The motion of a spring that is subject to dampening (such as a car's shock absorber)is often modeled by the product of an exponential function and a sine or cosine function. Suppose the equation of motion for a point on such a spring is
s(t)=3∗e^(−2t)sin(3ðt)
where t is given in seconds.
a. Find the velocity of the point after t seconds.
v = .
b. Graph the velocity function and find the first time the velocity is 0.
t =
for velocity, just take the derivative:
v(t) = -3e^(-2t) (2sin 3πt - 3πcos 3πt)
To find the velocity of the point after t seconds, we need to take the derivative of the displacement equation with respect to time.
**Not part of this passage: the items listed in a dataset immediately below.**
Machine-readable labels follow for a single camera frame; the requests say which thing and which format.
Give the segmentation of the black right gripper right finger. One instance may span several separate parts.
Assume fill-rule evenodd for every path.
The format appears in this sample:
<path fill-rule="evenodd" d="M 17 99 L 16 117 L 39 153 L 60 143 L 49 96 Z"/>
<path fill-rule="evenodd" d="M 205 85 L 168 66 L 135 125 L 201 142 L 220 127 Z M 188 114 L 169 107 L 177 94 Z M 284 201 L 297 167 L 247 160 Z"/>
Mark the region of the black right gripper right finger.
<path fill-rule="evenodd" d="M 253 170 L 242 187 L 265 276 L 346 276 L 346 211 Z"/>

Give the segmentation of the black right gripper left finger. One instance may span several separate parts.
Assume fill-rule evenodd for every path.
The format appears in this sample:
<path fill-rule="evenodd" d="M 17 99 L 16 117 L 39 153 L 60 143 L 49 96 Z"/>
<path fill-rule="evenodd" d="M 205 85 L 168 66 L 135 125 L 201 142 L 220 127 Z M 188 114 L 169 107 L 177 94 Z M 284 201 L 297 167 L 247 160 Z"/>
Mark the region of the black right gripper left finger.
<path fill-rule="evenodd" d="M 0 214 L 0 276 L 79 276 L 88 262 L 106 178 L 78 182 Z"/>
Differentiating the equation s(t) = 3e^(-2t)sin(3πt) using the product rule, we get:
s'(t) = 3e^(-2t) * [(-2)sin(3πt) + 3πcos(3πt)]
Now, simplifying this expression further:
s'(t) = -6e^(-2t)sin(3πt) + 9πe^(-2t)cos(3πt)
Therefore, the velocity function is:
v(t) = -6e^(-2t)sin(3πt) + 9πe^(-2t)cos(3πt)
To graph the velocity function and find the first time when the velocity is 0, we can use a graphing calculator or software. Here, we'll use a Desmos online graphing calculator:
1. Open the Desmos graphing calculator (https://www.desmos.com/calculator).
2. Enter the velocity function: -6e^(-2t)sin(3πt) + 9πe^(-2t)cos(3πt)
3. Specify the domain range for t, let's say from 0 to 10 seconds.
4. Adjust the zoom and view settings to clearly visualize the graph.
5. Observe the graph to find the first time the velocity is 0 – this corresponds to the x-intercept or the point(s) where the graph crosses the x-axis.
Note: The velocity function is a combination of exponential and trigonometric functions, so solving for t analytically may not provide an exact solution. Hence, using a graphing calculator or software is more convenient to find an approximate value for t at which the velocity is 0.